→ **WORK INSTRUCTIONS**
All of the data below is to be output exactly as written.

→ **RECORDED INFORMATION**
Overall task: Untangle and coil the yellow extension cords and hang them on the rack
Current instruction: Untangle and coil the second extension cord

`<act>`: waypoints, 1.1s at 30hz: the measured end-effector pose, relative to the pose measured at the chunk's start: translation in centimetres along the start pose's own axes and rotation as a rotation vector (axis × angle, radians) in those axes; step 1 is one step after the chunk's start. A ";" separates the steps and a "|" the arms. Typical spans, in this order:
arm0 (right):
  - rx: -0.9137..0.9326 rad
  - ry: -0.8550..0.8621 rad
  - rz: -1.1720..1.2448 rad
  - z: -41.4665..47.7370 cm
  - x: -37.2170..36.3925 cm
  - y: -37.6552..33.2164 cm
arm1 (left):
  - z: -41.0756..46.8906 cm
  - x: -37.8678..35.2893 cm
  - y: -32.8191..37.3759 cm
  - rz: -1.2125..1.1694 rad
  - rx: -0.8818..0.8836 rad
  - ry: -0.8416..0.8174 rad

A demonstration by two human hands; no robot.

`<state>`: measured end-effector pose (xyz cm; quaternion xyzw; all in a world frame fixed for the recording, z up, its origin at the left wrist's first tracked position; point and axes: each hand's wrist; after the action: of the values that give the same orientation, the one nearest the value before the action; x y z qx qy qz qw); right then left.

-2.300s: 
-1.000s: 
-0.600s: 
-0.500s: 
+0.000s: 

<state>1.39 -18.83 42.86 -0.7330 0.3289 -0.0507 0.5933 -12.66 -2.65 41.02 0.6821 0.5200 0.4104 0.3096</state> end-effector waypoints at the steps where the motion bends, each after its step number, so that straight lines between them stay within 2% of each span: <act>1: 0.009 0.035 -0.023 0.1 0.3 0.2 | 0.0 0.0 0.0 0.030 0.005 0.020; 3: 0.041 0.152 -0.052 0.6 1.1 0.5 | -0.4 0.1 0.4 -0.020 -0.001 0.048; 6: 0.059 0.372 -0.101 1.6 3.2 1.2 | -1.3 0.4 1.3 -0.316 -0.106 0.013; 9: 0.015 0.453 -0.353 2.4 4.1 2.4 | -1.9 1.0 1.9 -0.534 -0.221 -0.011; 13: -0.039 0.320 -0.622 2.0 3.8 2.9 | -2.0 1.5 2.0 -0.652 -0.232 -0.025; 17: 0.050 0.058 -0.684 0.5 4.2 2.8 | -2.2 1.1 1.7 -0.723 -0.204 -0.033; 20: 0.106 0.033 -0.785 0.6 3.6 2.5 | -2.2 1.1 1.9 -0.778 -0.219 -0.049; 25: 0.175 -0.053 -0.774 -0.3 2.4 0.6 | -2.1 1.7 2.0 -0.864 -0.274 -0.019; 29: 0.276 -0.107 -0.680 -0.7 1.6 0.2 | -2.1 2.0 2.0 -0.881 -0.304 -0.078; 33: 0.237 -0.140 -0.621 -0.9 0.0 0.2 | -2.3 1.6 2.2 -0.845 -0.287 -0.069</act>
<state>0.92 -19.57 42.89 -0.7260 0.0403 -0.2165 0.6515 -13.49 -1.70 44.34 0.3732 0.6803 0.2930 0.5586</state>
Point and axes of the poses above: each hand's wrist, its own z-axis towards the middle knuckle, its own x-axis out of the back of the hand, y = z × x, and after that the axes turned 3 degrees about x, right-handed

→ **EXERCISE RESULT**
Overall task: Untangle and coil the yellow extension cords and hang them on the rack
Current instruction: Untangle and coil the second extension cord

`<act>`: waypoints, 1.1s at 30hz: the measured end-effector pose, relative to the pose measured at the chunk's start: translation in centimetres along the start pose's own axes and rotation as a rotation vector (axis × angle, radians) in those axes; step 1 is one step after the chunk's start. A ";" separates the steps and a "|" the arms. Typical spans, in this order:
arm0 (right):
  - rx: -0.9137..0.9326 rad
  - ry: -0.8550..0.8621 rad
  - rz: -1.1720..1.2448 rad
  - z: -41.4665..47.7370 cm
  - x: -37.2170..36.3925 cm
  - y: -37.6552..33.2164 cm
arm1 (left):
  - z: -41.0756..46.8906 cm
  - x: -37.8678..35.2893 cm
  - y: -32.8191..37.3759 cm
  - rz: -1.2125..1.1694 rad
  - rx: -0.8818..0.8836 rad
  - ry: -0.8416..0.8174 rad

A demonstration by two human hands; no robot.

`<state>`: measured end-effector pose (xyz cm; quaternion xyzw; all in a world frame fixed for the recording, z up, its origin at the left wrist's first tracked position; point and axes: each hand's wrist; after the action: of the values that give the same orientation, the one nearest the value before the action; x y z qx qy qz qw); right then left.

-2.300s: 
-1.000s: 
-0.600s: 
-0.500s: 
+0.000s: 

<state>1.39 -18.83 42.86 -0.7330 0.3289 -0.0507 0.5933 -12.66 -2.65 41.02 0.6821 0.5200 0.4104 0.3096</state> end-effector waypoints at the steps where the motion bends, each after its step number, so that straight lines between them stay within 2% of each span: <act>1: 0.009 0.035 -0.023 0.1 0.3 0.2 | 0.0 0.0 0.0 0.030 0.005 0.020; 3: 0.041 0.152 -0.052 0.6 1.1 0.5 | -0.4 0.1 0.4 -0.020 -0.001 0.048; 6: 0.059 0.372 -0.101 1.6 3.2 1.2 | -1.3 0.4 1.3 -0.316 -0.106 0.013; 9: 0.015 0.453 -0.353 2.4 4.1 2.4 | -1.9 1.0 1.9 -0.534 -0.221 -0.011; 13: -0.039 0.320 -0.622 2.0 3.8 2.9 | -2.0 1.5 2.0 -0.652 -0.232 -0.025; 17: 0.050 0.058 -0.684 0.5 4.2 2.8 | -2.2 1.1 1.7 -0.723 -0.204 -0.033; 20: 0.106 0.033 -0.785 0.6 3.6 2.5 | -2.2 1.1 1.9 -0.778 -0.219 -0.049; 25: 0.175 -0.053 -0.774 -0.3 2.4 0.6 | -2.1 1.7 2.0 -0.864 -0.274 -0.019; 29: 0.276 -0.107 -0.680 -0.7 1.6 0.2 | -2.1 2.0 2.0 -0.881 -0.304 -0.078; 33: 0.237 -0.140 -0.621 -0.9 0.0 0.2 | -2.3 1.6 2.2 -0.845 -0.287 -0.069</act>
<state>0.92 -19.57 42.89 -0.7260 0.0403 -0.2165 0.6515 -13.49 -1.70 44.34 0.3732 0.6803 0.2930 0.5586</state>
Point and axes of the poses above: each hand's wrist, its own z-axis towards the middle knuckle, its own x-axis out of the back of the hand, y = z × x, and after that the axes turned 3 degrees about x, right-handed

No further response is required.